The recipients will remain officially anonymous of course. But I won’t promise that their identities will never be deduced, should certain people happen to read them. This means of course that some of these letters may cause a few shock-waves in my personal life. While I write none of these with the intention of offending anyone, the time has come in my life to deal with certain things in my own way, and allow the chips to fall. The truth is, that is how many of these recipients of these letters have handled me, so in some ways it is to be expected. Not revenge, but possibly karma. Call it what you will, it will be true to my needs first this time.

That being said, if I can’t write a specific letter without it being obvious to the world exactly who it is intended for, I will probably refrain from publishing.

The recipients of these letters come from all walks of my life, and from all time periods. I am deliberately publishing them outside of chronological order. I feel each will stand on its own better if readers aren’t trying to construct a narrative through the letters.

Why make them public? Why not just write these letters privately and destroy them when complete, as most people do when pursuing this exercise?

One reason is, over the years I’ve had to swallow enough of my injuries and worries, and put on a happy face. Or at least a non-expressive face. There is something to be said for shouldering one’s own burdens, and I’ve become, by force, an expert at it. But if sharing on this blog at least a fraction of what it felt like in certain circumstances makes that load any lighter, I’m willing to do so at this point in my life. After all, it should encumber nobody else; one is always free to not read these anonymous letters.

There is a certain accountability in doing this in public, as well. If I kept all of this private, I could easily keep it inside and tell myself, “you know what you’d say, no use in saying it on paper.” Then I receive no benefits at all. Having to compose my feelings here, even though they are directed to specific people means each letter, and hence each attempt at connecting with that part of my past, is tangible. I have to face it full out, or not bother.

Also, though some of these letters will be light-hearted and many of them will be someone dark and/or painful, all of them in some way have shaped who I am to this day.

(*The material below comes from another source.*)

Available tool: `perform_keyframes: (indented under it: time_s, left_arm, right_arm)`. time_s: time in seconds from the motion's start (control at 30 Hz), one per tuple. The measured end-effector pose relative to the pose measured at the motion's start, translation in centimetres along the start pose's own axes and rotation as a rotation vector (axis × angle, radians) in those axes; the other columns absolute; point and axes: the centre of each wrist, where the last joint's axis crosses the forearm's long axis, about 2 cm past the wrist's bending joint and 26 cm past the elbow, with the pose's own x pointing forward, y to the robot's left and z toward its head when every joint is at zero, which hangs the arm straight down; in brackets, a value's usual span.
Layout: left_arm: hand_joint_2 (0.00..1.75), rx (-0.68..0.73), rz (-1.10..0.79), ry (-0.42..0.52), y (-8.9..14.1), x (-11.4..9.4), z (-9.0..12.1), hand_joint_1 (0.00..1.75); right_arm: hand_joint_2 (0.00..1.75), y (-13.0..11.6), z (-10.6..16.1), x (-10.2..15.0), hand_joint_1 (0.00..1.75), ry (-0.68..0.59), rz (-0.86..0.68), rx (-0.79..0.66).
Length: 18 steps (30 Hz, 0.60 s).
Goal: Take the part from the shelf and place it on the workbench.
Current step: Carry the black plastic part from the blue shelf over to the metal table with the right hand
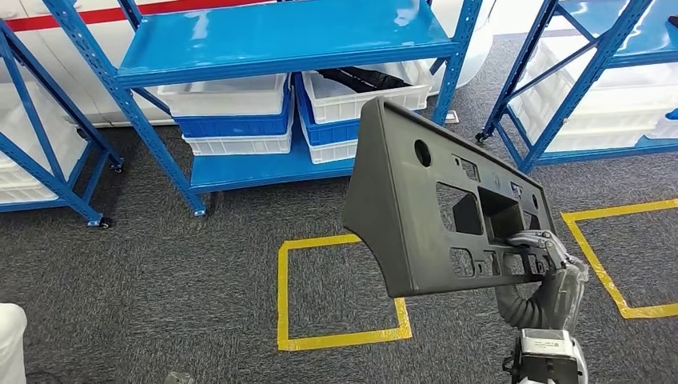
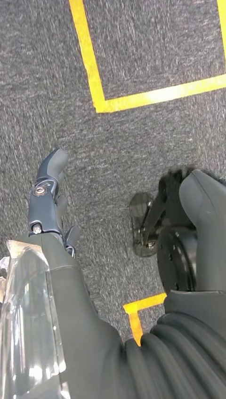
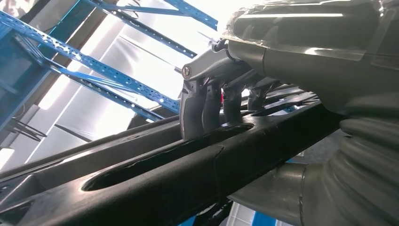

Reading them will provide my readers with a more in depth understanding of some aspects of myself.

None of this is to say that I’ve not dealt with any of the issues I will bring up in the letters. I have, in most cases. So please don’t think as you read these throughout the year that I haven’t let go of anything in my life. I have. But I’ve decided that in the end the potential for good results outweighs the potential for bad in this exercise. Who knows? I may not have let go of some things as much as I think I have.

So join me this year, starting a week from today, in my journey to address the “unaddressable”, to go back and mend at least my part of the past, to look inside myself at what has hurt me, and to see what comes of my perspective on the other side.

This is the Open Letter Continuum, and I’m about to enter it.

23 Comments

  1. That’s a good idea. I’ve seen them used also to talk about political issues.

    I posted a mostly-joking open letter once and got snarky comments. Sigh.

    • If it got snarky comments, it must have been well written, as they say.